The Desert Spear was a more difficult book to write because of its size and complexity, but not because it was dark. It was always my intention to start out with a comfortable and easily accessible starting point in The Warded Man, and then take the series in a more complex and mature direction. That shift really freed my hands in a lot of ways, allowing me to confront some issues that were tiptoed around in the first book.


I know that authors are often influenced by some of the books they read or movies that they see during the time that they are working on a book. Was your writing influenced at all by any outside media while you were working on The Desert Spear?

I didn’t read or go out to the movies nearly as much while writing the second book, mainly because we had a new baby in the house, and every moment not spent writing was spent helping take care of her.

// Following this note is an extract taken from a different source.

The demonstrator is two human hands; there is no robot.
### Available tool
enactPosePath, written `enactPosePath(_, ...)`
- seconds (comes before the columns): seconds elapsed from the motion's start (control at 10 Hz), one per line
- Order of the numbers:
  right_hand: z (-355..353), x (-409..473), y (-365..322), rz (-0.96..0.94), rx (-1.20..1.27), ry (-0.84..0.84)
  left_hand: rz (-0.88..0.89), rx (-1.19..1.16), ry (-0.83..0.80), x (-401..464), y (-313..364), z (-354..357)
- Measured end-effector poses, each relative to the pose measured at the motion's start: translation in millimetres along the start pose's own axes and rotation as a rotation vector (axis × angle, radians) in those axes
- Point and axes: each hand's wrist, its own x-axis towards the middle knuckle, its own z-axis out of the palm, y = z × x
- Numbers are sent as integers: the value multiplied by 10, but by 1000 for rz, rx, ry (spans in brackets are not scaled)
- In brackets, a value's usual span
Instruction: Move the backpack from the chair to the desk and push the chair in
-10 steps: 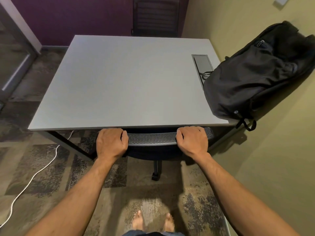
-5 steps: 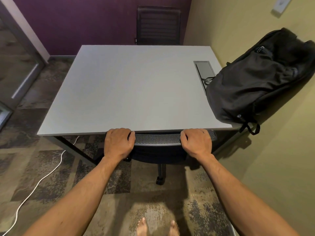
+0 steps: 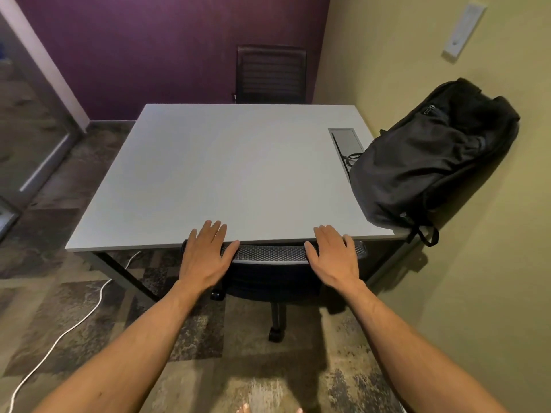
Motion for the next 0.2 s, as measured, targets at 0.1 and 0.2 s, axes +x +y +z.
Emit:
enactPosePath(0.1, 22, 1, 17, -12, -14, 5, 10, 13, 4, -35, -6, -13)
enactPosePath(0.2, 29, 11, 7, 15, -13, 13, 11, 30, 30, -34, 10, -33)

It left me with very little leisure time.

I think my strongest influences for The Desert Spear were probably Shogun, by James
Clavell, and Frank Miller’s graphic novel, 300. Both books introduced a strict warrior culture guided by principles of honor and glory, with proud death in battle being the greatest honor a warrior could dream of. I watched the 300 movie with a wicked glee, glorying in all that spear fighting and the beautiful shield formations. I also listened a lot to Loreena McKennit’s album An Ancient Muse.

Another movie with excellent spear-fighting, by the way, is Troy, which rises above being a Brad Pitt/Orlando Bloom vehicle at times.

You mentioned in another blog interview that the Krasian tribe of fierce desert
warriors in your books was inspired largely by the samurai culture of Medieval Japan, but I myself couldn't help making comparisons to what I know of the Islamic culture, as I'm sure many others will as well.

In The Desert Spear, in particular, we get to know more about these men, whose sole purpose is to give their lives to the destruction of demons, thereby receiving eternal rewards in the afterlife. These characters strongly, and eerily, reminded me of modern-day suicide bombers and I was wondering what kind of research did you do in order to portray such characters so realistically?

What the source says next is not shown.